**What is expected**
Would you give again, exactly, the lines running from the line with "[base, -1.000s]" to the end of the data below, both included?
Start of Block
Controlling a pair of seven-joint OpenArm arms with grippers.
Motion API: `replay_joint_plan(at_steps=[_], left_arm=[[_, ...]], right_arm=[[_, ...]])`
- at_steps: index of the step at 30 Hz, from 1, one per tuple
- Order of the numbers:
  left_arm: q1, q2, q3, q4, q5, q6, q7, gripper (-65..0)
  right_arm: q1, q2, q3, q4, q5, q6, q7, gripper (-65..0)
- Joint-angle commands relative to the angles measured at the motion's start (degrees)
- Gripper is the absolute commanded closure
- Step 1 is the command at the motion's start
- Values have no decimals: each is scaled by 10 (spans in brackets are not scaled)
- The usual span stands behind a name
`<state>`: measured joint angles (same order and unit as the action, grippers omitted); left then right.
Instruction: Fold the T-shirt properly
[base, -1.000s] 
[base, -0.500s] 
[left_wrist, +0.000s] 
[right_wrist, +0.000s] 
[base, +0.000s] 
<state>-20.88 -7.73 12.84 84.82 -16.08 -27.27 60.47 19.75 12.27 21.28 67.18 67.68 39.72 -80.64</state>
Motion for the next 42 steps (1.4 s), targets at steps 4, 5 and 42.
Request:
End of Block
**Task response**
[base, -1.000s] 
[base, -0.500s] 
[left_wrist, +0.000s] 
[right_wrist, +0.000s] 
[base, +0.000s] 
<state>-20.88 -7.73 12.84 84.82 -16.08 -27.27 60.47 19.75 12.27 21.28 67.18 67.68 39.72 -80.64</state>
Motion for the next 42 steps (1.4 s), targets at steps 4, 5 and 42.
Request:

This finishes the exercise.